Source data:
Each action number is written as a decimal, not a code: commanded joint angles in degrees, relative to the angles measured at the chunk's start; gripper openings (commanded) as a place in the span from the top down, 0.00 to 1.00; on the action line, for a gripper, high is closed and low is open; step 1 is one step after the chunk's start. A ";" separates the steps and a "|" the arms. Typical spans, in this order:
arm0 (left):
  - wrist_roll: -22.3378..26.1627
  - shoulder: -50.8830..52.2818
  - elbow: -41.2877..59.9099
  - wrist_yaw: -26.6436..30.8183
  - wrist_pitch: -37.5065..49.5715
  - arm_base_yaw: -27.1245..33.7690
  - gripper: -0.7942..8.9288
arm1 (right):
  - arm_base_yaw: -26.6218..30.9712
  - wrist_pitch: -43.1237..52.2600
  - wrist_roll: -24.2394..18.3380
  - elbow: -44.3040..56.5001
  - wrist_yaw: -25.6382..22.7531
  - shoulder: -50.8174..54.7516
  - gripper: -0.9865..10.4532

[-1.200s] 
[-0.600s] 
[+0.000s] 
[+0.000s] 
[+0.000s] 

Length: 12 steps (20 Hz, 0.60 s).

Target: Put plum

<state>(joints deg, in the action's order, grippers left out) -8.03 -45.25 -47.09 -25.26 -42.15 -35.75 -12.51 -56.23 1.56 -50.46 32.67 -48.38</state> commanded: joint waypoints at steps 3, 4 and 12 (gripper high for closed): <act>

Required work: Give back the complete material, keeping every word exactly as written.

The answer:
Each action number is written as a decimal, not a code: commanded joint angles in degrees, relative to the angles measured at the chunk's start; gripper openings (commanded) as a place in the span from the top down, 0.00 to 1.00; on the action line, for a gripper, high is closed and low is open; step 1 is one step after the chunk's start. A ";" separates the steps and a "|" the arms. Typical spans, in this order:
arm0 (left):
  - wrist_roll: -22.3378..26.1627
  - shoulder: -50.8830..52.2818
  - elbow: -41.2877..59.9099
  - wrist_yaw: -26.6436..30.8183
  - wrist_pitch: -37.5065..49.5715
  - arm_base_yaw: -27.1245..33.7690
  - gripper: -0.7942..8.9288
arm1 (right):
  - arm_base_yaw: -26.6218..30.9712
  - wrist_pitch: -43.1237..52.2600
  - wrist_roll: -24.2394..18.3380
  - elbow: -44.3040..56.5001
  - wrist_yaw: -25.6382..22.7531
  - shoulder: -50.8174..54.7516
  - gripper: -0.9865..10.4532

[-1.200s] 
[-0.600s] 
[+0.000s] 
[+0.000s] 
[+0.000s] 

Length: 12 steps (20 Hz, 0.60 s).

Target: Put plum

<state>(joints deg, in the action's order, grippers left out) -8.03 -45.25 -47.09 -25.26 -42.15 -35.75 -12.51 -56.23 1.56 -50.46 32.67 -48.38</state> commanded: joint waypoints at steps 3, 4 and 12 (gripper high for closed): <act>

Besides this answer, the exercise requires nothing else.